The funding, he said, would promote economic growth and help reduce the deficit in the long term.
“Ultimately, we all know that the driver of our debt and deficit are the unfunded liabilities connected with the entitlement programs,” Cantor said at a press conference.
“There’s been a lot of disagreement about how to address that. This money can actually be translated into addressing that through cures. If you cure disease, you no longer have to spend dollars towards treating the symptoms … of those diseases.”
A Cantor aide emphasized that the legislation would not authorize new spending and that Cantor and many conservatives have long supported prioritizing medical research and innovation in federal spending, particularly in healthcare.

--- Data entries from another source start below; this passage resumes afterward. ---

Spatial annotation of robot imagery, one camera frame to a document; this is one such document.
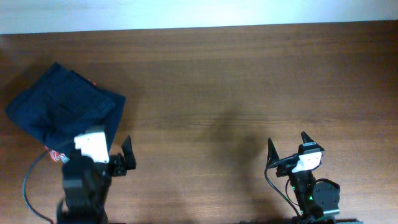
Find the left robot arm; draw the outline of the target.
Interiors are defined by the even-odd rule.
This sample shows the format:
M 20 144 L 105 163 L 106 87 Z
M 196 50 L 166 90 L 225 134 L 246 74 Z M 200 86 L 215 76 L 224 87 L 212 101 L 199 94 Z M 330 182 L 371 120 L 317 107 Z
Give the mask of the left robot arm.
M 75 150 L 62 167 L 65 197 L 57 207 L 57 223 L 108 224 L 104 208 L 111 179 L 136 168 L 131 137 L 122 153 L 109 155 L 104 126 L 94 126 L 73 139 Z

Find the dark navy blue shorts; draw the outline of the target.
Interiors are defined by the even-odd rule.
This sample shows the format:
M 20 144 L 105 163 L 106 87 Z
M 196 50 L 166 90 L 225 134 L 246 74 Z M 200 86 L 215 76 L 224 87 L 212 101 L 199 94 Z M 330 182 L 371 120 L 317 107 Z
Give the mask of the dark navy blue shorts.
M 30 88 L 6 107 L 8 118 L 44 146 L 66 156 L 73 139 L 104 126 L 111 145 L 126 98 L 97 87 L 73 70 L 54 63 Z

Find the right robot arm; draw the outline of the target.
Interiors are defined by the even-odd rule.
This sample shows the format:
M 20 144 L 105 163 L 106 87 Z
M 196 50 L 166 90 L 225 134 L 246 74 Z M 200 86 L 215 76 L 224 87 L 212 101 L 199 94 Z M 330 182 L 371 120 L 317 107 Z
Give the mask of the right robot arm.
M 340 213 L 340 185 L 329 179 L 316 179 L 312 171 L 322 164 L 324 148 L 306 132 L 301 132 L 303 143 L 298 152 L 280 158 L 272 139 L 267 140 L 268 154 L 264 176 L 268 184 L 293 208 L 292 223 L 336 223 Z M 287 184 L 294 191 L 296 203 L 283 194 L 268 178 L 267 172 L 276 170 L 277 177 L 288 177 Z

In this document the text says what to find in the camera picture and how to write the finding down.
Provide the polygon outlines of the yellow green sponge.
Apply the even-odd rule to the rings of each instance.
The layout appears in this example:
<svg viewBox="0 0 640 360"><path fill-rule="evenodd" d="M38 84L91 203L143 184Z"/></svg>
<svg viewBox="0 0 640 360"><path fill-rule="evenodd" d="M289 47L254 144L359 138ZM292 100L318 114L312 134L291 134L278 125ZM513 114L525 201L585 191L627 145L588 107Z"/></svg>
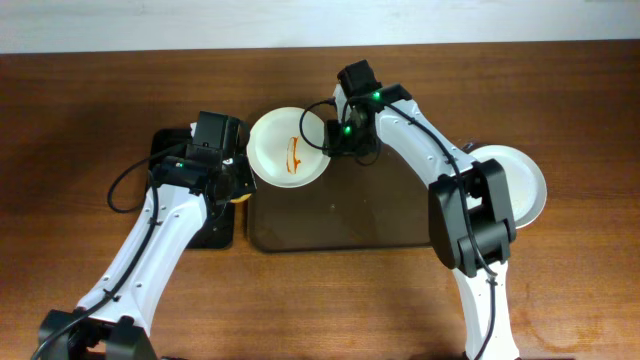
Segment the yellow green sponge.
<svg viewBox="0 0 640 360"><path fill-rule="evenodd" d="M247 194L244 194L244 195L242 195L240 197L231 199L230 202L234 203L234 204L242 203L242 202L248 200L251 196L252 196L252 193L247 193Z"/></svg>

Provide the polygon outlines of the white plate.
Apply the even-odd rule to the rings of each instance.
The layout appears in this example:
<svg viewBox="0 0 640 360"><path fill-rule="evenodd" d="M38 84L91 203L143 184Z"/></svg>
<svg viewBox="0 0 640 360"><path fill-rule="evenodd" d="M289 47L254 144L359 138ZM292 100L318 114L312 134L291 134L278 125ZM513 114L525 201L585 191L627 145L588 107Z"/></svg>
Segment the white plate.
<svg viewBox="0 0 640 360"><path fill-rule="evenodd" d="M298 107L274 109L251 128L247 148L254 173L266 183L280 188L297 188L318 179L330 158L310 146L300 133Z"/></svg>
<svg viewBox="0 0 640 360"><path fill-rule="evenodd" d="M543 212L547 185L539 166L524 152L505 145L483 145L469 154L476 160L497 160L505 171L517 229L532 224Z"/></svg>

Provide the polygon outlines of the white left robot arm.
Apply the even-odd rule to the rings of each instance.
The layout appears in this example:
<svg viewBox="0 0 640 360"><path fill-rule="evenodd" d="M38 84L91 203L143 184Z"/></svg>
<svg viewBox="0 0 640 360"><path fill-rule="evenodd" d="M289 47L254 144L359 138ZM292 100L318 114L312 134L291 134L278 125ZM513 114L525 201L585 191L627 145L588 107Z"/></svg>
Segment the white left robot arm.
<svg viewBox="0 0 640 360"><path fill-rule="evenodd" d="M71 312L50 311L35 359L154 359L154 314L184 250L213 235L228 207L256 190L250 129L202 111L185 137L141 160L147 190L114 260Z"/></svg>

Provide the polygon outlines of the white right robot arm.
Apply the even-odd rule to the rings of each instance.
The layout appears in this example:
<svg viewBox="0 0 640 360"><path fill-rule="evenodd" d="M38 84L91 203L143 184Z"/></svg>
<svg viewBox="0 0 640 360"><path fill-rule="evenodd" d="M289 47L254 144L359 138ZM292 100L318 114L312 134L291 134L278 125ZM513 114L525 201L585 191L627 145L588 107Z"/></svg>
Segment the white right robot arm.
<svg viewBox="0 0 640 360"><path fill-rule="evenodd" d="M364 155L387 145L401 156L428 190L428 240L458 287L465 356L519 358L506 295L516 226L503 166L458 149L402 85L383 85L367 61L345 66L337 80L326 155Z"/></svg>

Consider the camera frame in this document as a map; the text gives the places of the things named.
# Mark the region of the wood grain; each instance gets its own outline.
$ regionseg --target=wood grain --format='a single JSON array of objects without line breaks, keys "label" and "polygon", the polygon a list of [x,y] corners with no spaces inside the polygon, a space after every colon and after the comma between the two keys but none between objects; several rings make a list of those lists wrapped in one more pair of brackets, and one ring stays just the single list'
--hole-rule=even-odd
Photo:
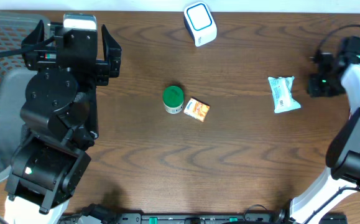
[{"label": "wood grain", "polygon": [[[61,21],[64,12],[32,13]],[[309,57],[324,34],[360,24],[360,15],[214,13],[217,39],[196,48],[181,13],[87,13],[121,44],[122,67],[98,88],[101,136],[68,213],[90,203],[145,213],[236,213],[255,203],[275,210],[322,172],[349,106],[345,96],[306,94],[315,72]],[[360,30],[345,30],[325,48],[353,34]],[[295,76],[302,108],[274,114],[269,76]],[[186,101],[211,106],[204,123],[165,112],[161,95],[171,83],[183,86]],[[333,211],[360,223],[360,193]]]}]

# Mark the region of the white square object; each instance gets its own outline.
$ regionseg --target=white square object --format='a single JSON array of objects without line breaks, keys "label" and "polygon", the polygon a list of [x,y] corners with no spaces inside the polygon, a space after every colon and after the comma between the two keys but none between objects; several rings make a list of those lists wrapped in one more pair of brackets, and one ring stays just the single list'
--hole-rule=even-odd
[{"label": "white square object", "polygon": [[216,23],[203,2],[194,3],[184,10],[184,24],[197,47],[217,37]]},{"label": "white square object", "polygon": [[97,19],[93,15],[83,13],[65,13],[63,15],[65,28],[97,30]]}]

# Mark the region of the snack bar wrapper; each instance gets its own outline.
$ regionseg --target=snack bar wrapper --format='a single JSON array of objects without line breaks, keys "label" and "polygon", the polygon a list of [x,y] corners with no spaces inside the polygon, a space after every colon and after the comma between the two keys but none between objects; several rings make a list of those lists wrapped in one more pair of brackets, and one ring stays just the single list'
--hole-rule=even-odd
[{"label": "snack bar wrapper", "polygon": [[301,108],[301,105],[292,98],[292,85],[294,77],[268,77],[269,85],[274,97],[275,113],[295,110]]}]

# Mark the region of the orange snack package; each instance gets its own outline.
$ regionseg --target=orange snack package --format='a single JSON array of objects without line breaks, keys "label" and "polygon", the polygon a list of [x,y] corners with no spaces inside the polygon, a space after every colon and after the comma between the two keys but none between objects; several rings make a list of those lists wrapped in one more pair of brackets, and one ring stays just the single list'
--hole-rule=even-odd
[{"label": "orange snack package", "polygon": [[184,109],[184,113],[192,118],[198,119],[204,122],[207,112],[210,110],[210,106],[191,98]]}]

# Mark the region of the small box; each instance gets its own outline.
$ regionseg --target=small box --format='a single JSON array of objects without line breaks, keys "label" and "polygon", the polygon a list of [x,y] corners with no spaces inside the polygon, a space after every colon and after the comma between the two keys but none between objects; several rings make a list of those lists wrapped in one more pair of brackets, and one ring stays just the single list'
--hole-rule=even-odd
[{"label": "small box", "polygon": [[192,4],[184,10],[184,24],[197,47],[217,37],[216,23],[203,2]]},{"label": "small box", "polygon": [[210,106],[197,101],[194,98],[191,98],[187,103],[187,106],[184,109],[186,115],[191,116],[192,118],[198,119],[201,122],[204,122],[207,112],[210,110]]}]

Cantor and the other lawmakers posed for pictures with children at the hospital along with Darryl Tapp, the recently-signed defensive end for the Washington Redskins who spoke in support of the proposal.

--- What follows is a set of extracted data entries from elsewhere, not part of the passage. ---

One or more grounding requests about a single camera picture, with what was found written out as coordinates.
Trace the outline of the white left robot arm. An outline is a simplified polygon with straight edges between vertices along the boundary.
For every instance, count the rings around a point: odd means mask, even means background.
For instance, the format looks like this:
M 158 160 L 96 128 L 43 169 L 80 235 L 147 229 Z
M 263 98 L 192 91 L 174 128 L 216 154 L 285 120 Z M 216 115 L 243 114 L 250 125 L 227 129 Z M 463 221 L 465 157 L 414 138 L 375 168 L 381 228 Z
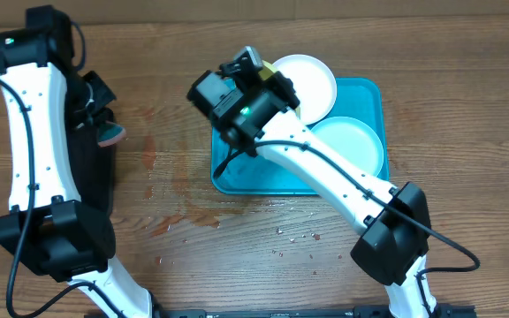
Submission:
M 11 136 L 9 213 L 0 245 L 14 267 L 84 292 L 109 317 L 158 317 L 154 296 L 116 255 L 115 96 L 72 63 L 70 29 L 0 33 L 0 87 Z

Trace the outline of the yellow plate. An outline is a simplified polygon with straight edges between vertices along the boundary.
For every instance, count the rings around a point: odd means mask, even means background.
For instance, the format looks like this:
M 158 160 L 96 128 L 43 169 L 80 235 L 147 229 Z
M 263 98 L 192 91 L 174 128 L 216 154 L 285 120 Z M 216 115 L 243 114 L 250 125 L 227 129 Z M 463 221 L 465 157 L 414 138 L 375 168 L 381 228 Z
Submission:
M 258 74 L 262 84 L 287 107 L 294 110 L 297 118 L 300 118 L 300 100 L 296 95 L 292 81 L 267 61 L 262 61 L 262 70 Z

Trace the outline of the green and pink sponge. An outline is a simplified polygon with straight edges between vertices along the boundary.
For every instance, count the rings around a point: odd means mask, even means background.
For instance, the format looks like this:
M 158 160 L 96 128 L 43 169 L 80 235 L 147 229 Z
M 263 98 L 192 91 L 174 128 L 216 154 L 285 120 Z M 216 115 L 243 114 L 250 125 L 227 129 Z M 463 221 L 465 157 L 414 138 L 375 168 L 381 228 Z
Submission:
M 123 126 L 105 121 L 97 129 L 97 144 L 100 148 L 106 148 L 117 144 L 126 136 L 126 130 Z

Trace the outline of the white plate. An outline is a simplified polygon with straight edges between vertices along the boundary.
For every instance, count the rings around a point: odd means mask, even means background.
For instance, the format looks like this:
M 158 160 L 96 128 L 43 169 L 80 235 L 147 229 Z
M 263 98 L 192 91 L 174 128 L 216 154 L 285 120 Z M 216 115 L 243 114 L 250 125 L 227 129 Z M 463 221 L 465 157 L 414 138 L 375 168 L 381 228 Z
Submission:
M 279 58 L 273 65 L 293 83 L 300 100 L 296 112 L 304 125 L 324 119 L 337 98 L 337 83 L 330 68 L 321 60 L 294 54 Z

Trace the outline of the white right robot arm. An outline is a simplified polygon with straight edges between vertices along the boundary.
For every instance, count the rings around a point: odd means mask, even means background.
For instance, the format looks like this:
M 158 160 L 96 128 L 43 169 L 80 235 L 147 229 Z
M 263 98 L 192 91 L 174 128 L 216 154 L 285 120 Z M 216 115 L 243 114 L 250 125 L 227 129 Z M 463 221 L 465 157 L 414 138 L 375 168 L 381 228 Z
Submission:
M 342 215 L 360 238 L 351 256 L 382 284 L 394 317 L 430 317 L 437 307 L 423 276 L 430 219 L 424 192 L 397 189 L 349 163 L 319 140 L 296 114 L 332 104 L 328 71 L 289 71 L 264 62 L 236 62 L 205 72 L 188 94 L 232 147 L 290 171 Z

The Kids First Research Act has more than 100 co-sponsors, including a handful of Democrats, but Cantor said there was no timetable for bringing it to the floor for a vote. He said backers of the bill were trying to build the broadest support possible for the legislation.
The Republican leadership may be taking a more cautious approach with the bill after another proposal in the Making Life Work agenda, the Helping Sick Americans Act, was pulled from the floor in April shortly before a scheduled vote because of conservative opposition.

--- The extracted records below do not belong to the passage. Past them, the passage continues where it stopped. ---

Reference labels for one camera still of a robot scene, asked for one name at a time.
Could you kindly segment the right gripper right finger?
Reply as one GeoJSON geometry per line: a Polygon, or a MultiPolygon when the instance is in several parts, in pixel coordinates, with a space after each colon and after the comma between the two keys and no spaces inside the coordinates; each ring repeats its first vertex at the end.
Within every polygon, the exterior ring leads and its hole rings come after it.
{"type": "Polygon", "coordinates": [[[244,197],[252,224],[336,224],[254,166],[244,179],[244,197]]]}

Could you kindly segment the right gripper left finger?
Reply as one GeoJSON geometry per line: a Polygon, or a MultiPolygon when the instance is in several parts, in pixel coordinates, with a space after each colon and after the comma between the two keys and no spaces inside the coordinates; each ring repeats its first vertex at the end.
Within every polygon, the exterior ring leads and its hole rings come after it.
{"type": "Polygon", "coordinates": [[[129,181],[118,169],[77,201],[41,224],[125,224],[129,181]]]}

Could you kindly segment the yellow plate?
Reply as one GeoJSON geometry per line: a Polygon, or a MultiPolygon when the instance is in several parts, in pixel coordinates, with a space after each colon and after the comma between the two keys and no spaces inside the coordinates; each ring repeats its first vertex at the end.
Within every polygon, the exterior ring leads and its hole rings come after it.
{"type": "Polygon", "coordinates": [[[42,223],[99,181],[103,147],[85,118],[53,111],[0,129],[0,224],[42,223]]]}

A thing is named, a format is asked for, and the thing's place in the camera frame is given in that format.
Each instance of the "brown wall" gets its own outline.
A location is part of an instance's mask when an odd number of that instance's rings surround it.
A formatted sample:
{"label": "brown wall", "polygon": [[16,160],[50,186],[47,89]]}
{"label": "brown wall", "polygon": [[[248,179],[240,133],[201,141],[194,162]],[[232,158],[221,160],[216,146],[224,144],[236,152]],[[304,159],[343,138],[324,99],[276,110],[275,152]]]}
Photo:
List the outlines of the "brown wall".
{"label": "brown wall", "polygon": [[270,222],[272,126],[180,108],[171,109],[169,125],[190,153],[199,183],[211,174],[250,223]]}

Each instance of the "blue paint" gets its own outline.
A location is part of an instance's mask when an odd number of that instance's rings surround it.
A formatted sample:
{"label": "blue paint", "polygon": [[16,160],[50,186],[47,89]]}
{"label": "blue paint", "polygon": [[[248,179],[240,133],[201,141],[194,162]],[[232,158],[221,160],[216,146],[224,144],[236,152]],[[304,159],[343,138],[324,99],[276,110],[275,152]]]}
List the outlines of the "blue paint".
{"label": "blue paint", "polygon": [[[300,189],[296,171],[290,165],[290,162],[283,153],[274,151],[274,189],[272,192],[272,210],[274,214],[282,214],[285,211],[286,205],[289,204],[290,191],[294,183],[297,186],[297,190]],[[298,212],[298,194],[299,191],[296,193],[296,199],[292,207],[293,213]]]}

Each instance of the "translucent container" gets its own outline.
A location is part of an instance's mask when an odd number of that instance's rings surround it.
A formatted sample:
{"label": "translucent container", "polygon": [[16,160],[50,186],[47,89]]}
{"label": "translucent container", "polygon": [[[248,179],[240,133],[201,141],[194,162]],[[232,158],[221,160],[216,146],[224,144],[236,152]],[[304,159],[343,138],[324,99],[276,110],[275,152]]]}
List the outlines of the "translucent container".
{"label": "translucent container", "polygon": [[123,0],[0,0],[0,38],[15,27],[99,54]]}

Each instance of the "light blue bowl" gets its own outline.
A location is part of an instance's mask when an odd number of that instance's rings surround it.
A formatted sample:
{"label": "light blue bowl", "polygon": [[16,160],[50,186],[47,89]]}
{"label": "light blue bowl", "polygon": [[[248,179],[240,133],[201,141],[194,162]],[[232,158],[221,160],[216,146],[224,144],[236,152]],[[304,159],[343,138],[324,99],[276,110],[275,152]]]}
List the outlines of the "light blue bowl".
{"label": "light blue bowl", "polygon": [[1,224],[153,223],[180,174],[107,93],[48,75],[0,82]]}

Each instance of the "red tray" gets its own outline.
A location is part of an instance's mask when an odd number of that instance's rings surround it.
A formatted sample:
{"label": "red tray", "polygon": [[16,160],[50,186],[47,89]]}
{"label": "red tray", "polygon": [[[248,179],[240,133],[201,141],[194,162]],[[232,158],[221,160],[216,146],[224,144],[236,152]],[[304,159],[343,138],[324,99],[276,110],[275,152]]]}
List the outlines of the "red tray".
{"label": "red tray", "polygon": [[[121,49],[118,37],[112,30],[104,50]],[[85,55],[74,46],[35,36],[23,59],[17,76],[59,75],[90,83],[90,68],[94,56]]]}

With a slimmer majority in the 113th Congress, Republicans have struggled to pass major legislation without broad Democratic backing, the most recent example being the surprise failure of the farm bill last week.
The Democratic leadership is likely to oppose the measure, arguing that the sequestration spending cuts that Republicans have already allowed to take effect and built into their budget are larger than the money the bill proposes to restore to the NIH.
The sequester was a concern that doctors at Children’s National raised when they gave Cantor and the other lawmakers their tour of research facilities on Tuesday.
“We’re really losing a whole generation of scientists because of a lack of funding,” the executive vice president and chief physician of the hospital, Dr. Mark Batshaw, told Cantor. He said because of the sequester’s impact on NIH, junior researchers were having a much more difficult time accessing grant money.
Children’s National receives about $40 million annually from NIH, out of a total NIH budget of $30 billion. About 7 percent of the NIH budget goes to pediatric research, the doctors said.
Cantor asked Batshaw how the federal research funding compares to money available from private grants. Batshaw replied that the $30 billion from NIH outstrips all private donations combined. “It’s extraordinarily important for the health of the country,” he said.